Since the idea originated from unescaping unicode string literals i.e.
select unescape('Odpov\u011Bdn\u00E1 osoba');

Shouldn't the built-in function support the above syntax as well?

good idea. The prefixes u (4 digits) and U (8 digits) are supported

Regards

rebase

Regards

Pavel

Pavel

--
Asif Rehman
Highgo Software (Canada/China/Pakistan)
URL : www.highgo.ca

Attachment

unicode_unescape-20201007.patch

Re: proposal: unescape_text function

From

Peter Eisentraut

Date:

27 November 2020, 14:37:05

On 2020-10-07 11:00, Pavel Stehule wrote:
>         Since the idea originated from unescaping unicode string
>         literals i.e.
>                 select unescape('Odpov\u011Bdn\u00E1 osoba');
> 
>         Shouldn't the built-in function support the above syntax as well?
> 
> 
>     good idea.
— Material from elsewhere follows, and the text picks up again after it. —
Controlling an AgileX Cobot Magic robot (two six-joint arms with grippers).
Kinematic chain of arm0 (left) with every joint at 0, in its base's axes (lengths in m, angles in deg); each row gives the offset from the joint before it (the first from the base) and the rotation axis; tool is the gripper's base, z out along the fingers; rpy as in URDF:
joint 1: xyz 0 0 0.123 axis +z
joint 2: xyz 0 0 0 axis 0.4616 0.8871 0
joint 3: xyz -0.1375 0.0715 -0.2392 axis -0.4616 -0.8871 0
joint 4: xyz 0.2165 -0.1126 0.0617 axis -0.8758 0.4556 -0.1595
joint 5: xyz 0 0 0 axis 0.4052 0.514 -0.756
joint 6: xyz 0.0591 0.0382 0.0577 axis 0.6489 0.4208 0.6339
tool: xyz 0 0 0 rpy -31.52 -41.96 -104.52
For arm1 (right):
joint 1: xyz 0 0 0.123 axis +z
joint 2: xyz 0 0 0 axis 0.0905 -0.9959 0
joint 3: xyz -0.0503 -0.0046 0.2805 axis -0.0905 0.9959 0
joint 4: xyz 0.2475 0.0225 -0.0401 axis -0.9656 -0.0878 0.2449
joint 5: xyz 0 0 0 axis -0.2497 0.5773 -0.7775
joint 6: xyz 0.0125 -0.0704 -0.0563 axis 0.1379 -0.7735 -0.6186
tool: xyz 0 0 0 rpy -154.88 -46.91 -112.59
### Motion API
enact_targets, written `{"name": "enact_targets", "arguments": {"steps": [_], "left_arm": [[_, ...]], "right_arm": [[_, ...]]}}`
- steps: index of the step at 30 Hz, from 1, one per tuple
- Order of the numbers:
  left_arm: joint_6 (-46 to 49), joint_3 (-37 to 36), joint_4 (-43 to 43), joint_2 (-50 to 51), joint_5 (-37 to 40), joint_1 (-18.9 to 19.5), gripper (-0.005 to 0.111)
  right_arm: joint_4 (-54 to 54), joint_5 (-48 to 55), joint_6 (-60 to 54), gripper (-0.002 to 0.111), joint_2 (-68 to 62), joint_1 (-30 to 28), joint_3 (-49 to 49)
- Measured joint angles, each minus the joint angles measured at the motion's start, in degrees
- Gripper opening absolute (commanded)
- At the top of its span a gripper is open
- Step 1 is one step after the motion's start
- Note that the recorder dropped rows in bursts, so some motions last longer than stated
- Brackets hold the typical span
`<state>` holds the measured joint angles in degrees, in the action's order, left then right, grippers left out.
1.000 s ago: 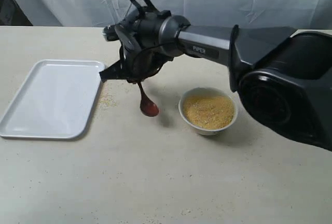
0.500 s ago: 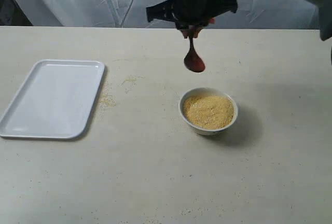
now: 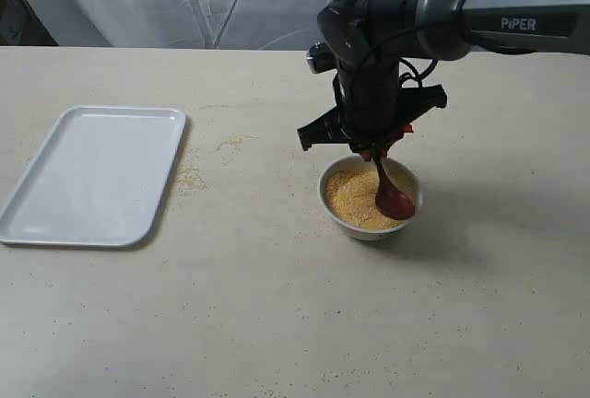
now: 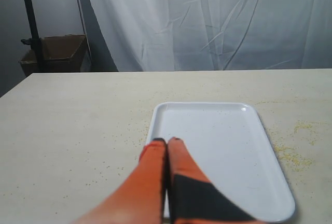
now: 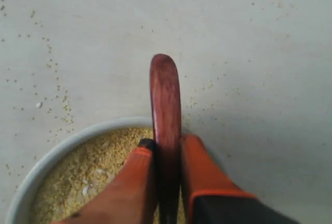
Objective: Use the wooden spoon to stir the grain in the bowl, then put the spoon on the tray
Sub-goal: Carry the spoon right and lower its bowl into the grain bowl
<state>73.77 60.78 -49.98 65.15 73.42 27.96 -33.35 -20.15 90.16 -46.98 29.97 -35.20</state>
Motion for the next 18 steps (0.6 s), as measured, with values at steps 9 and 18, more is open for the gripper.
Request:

The prefixes u (4 digits) and U (8 digits) are supported

I don't really get the point of this function.  There is AFAICT no 
function to produce this escaped format, and it's not a recognized 
interchange format.  So under what circumstances would one need to use this?

Re: proposal: unescape_text function

From

Pavel Stehule

Date:

29 November 2020, 17:36:01

pá 27. 11. 2020 v 15:37 odesílatel Peter Eisentraut <peter.eisentraut@enterprisedb.com> napsal:

On 2020-10-07 11:00, Pavel Stehule wrote:
> Since the idea originated from unescaping unicode string
> literals i.e.
> select unescape('Odpov\u011Bdn\u00E1 osoba');
>
> Shouldn't the built-in function support the above syntax as well?
>
>
> good idea. The prefixes u (4 digits) and U (8 digits) are supported

I don't really get the point of this function. There is AFAICT no
function to produce this escaped format, and it's not a recognized
interchange format. So under what circumstances would one need to use this?
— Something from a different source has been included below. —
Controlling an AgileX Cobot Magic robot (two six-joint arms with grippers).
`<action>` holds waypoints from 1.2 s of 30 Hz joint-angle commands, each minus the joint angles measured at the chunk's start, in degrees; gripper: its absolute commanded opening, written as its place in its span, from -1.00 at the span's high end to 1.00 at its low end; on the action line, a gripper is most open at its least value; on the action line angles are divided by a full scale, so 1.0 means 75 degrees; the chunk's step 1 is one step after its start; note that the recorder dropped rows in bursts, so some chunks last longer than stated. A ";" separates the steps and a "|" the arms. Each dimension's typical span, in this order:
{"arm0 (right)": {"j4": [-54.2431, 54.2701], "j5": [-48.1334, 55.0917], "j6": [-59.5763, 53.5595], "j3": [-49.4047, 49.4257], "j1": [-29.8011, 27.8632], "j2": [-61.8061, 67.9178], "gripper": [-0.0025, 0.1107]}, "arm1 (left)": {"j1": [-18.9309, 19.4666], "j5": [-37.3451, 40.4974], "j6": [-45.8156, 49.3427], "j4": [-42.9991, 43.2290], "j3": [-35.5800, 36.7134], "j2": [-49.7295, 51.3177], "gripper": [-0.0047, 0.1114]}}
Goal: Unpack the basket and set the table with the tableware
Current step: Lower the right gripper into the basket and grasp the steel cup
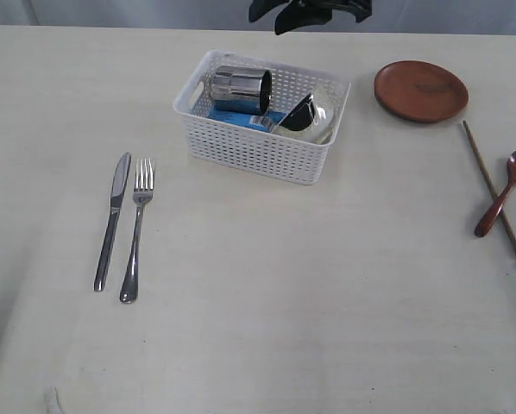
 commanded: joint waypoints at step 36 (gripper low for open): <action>-0.0341 -0.0229 0.0608 -0.1264 0.0386 0.2035 0.76 | 0.0007 -0.0084 0.0004 -0.0034 0.0021 -0.0027 0.92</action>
Some corporate data can be in CSV format with escaped unicode characters. Without this function it is not possible to decode these files without external application.

Postgres has support for this conversion, but only for string literals.

CREATE OR REPLACE FUNCTION public.unescape(text, text)  RETURNS text LANGUAGE plpgsql AS $function$ DECLARE result text; BEGIN   EXECUTE format('SELECT U&%s UESCAPE %s',                          quote_literal(replace($1, '\u','^')),                         quote_literal($2)) INTO result;   RETURN result; END; $function$

Because unicode is major encoding, I think this conversion should be supported. There is another question about implementation like in this patch implemented unicode_unescape function, or with some new conversion. Using conversion https://www.postgresql.org/docs/current/sql-createconversion.html is probably better, but I am not sure how intuitive it is, and it is hard to use it (without not nice workarounds) in plpgsql.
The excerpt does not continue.